Exercise prompt:
When the string "bottle" appears in a line of the records, show the whole line.

Supplied data:
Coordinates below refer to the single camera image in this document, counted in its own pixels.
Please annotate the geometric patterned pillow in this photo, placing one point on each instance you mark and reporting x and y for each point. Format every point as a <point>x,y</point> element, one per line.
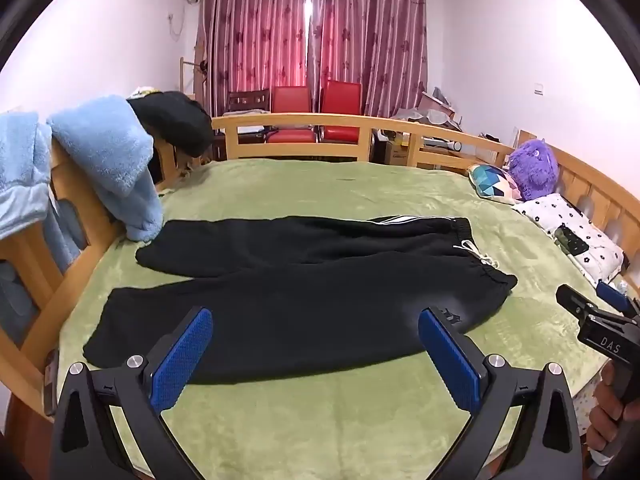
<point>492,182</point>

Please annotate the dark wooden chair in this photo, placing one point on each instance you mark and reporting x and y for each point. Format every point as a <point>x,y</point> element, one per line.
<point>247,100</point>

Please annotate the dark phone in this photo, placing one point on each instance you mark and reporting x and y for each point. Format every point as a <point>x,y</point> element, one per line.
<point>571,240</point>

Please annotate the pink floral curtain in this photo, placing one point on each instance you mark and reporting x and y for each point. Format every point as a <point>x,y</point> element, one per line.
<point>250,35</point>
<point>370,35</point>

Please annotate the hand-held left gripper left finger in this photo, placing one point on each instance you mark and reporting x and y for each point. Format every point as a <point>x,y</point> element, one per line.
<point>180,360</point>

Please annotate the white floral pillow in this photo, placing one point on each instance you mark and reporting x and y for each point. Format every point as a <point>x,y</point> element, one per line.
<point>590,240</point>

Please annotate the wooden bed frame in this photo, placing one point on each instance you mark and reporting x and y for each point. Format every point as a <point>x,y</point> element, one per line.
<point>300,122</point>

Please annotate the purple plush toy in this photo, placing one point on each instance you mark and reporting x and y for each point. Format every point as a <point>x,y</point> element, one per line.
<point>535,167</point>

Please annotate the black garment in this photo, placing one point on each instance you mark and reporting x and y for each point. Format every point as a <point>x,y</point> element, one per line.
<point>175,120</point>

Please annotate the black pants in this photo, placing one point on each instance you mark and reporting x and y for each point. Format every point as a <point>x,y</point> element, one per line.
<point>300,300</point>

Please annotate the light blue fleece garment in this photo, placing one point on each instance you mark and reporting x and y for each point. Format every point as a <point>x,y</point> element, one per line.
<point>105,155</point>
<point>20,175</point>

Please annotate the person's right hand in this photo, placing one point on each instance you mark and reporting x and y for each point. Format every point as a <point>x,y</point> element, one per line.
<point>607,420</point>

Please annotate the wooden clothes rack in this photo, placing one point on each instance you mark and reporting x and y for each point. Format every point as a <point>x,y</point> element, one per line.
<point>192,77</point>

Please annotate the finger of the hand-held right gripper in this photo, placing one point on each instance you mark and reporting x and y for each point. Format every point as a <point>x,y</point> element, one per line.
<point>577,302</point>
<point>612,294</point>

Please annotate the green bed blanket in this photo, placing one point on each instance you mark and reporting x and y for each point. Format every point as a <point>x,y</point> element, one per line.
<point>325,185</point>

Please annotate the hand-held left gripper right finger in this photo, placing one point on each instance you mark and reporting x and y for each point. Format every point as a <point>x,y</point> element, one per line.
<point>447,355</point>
* * *
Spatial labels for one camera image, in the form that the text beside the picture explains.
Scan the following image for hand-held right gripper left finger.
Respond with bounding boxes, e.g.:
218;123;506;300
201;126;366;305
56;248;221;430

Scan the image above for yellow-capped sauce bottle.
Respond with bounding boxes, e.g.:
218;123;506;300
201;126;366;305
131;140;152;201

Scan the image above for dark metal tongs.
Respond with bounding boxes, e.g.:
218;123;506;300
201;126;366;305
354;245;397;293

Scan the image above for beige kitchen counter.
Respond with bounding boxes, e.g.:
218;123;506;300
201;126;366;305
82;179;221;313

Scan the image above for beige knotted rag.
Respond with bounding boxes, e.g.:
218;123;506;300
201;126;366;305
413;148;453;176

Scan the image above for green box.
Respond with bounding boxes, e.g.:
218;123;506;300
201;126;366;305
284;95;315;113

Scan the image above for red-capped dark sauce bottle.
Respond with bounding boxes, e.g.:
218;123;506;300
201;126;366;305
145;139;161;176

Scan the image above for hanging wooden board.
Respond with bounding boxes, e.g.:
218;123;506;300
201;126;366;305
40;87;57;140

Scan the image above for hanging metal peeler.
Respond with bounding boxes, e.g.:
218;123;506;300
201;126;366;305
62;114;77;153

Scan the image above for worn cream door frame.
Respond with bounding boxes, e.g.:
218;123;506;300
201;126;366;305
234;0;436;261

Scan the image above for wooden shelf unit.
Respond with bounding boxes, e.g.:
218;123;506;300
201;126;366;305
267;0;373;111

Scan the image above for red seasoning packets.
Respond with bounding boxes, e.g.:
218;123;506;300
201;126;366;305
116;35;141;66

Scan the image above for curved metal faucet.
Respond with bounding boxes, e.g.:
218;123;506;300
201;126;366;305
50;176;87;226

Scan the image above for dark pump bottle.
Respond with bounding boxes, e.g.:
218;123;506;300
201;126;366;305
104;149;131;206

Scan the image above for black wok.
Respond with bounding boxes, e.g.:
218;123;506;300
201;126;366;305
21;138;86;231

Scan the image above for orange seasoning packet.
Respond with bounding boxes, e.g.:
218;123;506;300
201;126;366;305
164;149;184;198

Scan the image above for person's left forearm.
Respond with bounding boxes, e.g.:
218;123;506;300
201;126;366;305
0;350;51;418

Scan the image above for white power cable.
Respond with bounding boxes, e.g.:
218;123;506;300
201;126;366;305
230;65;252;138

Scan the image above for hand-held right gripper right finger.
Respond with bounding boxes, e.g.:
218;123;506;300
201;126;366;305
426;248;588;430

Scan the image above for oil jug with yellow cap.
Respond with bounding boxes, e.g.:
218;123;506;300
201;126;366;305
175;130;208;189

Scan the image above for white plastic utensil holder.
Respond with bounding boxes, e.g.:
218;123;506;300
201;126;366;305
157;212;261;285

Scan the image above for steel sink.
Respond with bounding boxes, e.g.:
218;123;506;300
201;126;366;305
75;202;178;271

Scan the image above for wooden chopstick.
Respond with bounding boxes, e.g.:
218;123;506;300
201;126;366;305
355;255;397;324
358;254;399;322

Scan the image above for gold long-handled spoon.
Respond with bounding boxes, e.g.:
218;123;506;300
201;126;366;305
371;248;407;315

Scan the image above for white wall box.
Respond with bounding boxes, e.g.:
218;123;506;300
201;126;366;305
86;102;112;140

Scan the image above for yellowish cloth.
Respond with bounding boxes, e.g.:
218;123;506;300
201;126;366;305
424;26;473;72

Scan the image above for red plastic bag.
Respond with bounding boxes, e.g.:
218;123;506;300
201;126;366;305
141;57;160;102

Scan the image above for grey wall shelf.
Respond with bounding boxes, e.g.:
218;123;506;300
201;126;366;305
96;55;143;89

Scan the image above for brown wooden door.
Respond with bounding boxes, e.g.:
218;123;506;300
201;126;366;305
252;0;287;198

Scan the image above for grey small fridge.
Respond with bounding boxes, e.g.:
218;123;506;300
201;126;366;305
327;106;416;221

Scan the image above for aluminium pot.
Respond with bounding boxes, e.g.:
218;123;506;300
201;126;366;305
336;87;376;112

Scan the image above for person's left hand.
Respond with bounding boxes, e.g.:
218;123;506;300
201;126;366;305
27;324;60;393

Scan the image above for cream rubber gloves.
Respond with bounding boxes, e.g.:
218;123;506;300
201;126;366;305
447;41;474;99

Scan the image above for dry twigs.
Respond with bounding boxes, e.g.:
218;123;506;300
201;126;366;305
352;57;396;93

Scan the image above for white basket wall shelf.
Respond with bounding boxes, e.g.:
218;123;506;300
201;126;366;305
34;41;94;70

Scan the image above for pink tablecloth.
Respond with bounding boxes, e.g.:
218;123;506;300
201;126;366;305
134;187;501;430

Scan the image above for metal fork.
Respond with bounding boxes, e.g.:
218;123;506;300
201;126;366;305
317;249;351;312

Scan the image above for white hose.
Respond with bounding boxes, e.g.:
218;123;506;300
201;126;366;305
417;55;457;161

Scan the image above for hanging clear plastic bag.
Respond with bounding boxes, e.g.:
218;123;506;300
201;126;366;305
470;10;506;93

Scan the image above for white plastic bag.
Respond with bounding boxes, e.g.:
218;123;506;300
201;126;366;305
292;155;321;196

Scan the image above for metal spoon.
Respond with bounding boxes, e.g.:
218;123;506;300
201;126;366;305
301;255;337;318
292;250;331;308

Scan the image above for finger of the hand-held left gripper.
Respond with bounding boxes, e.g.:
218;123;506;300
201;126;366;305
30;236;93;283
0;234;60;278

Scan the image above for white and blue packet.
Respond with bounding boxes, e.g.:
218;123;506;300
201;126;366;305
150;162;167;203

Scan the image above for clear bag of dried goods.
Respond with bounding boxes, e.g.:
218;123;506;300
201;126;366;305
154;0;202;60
--
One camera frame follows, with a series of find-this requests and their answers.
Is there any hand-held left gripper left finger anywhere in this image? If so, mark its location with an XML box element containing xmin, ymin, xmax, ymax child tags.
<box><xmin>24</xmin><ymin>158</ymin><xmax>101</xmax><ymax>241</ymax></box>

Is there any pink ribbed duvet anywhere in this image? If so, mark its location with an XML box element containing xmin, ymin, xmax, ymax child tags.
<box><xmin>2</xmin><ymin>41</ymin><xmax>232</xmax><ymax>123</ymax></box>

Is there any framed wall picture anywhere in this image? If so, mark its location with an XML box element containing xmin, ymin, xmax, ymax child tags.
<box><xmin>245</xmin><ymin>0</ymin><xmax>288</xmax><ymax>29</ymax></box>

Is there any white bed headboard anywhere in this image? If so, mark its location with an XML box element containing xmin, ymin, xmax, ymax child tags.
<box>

Answer to the problem:
Scan the image above for yellow-capped sauce bottle.
Scan the image above for red-capped dark sauce bottle.
Scan the image above for dark pump bottle.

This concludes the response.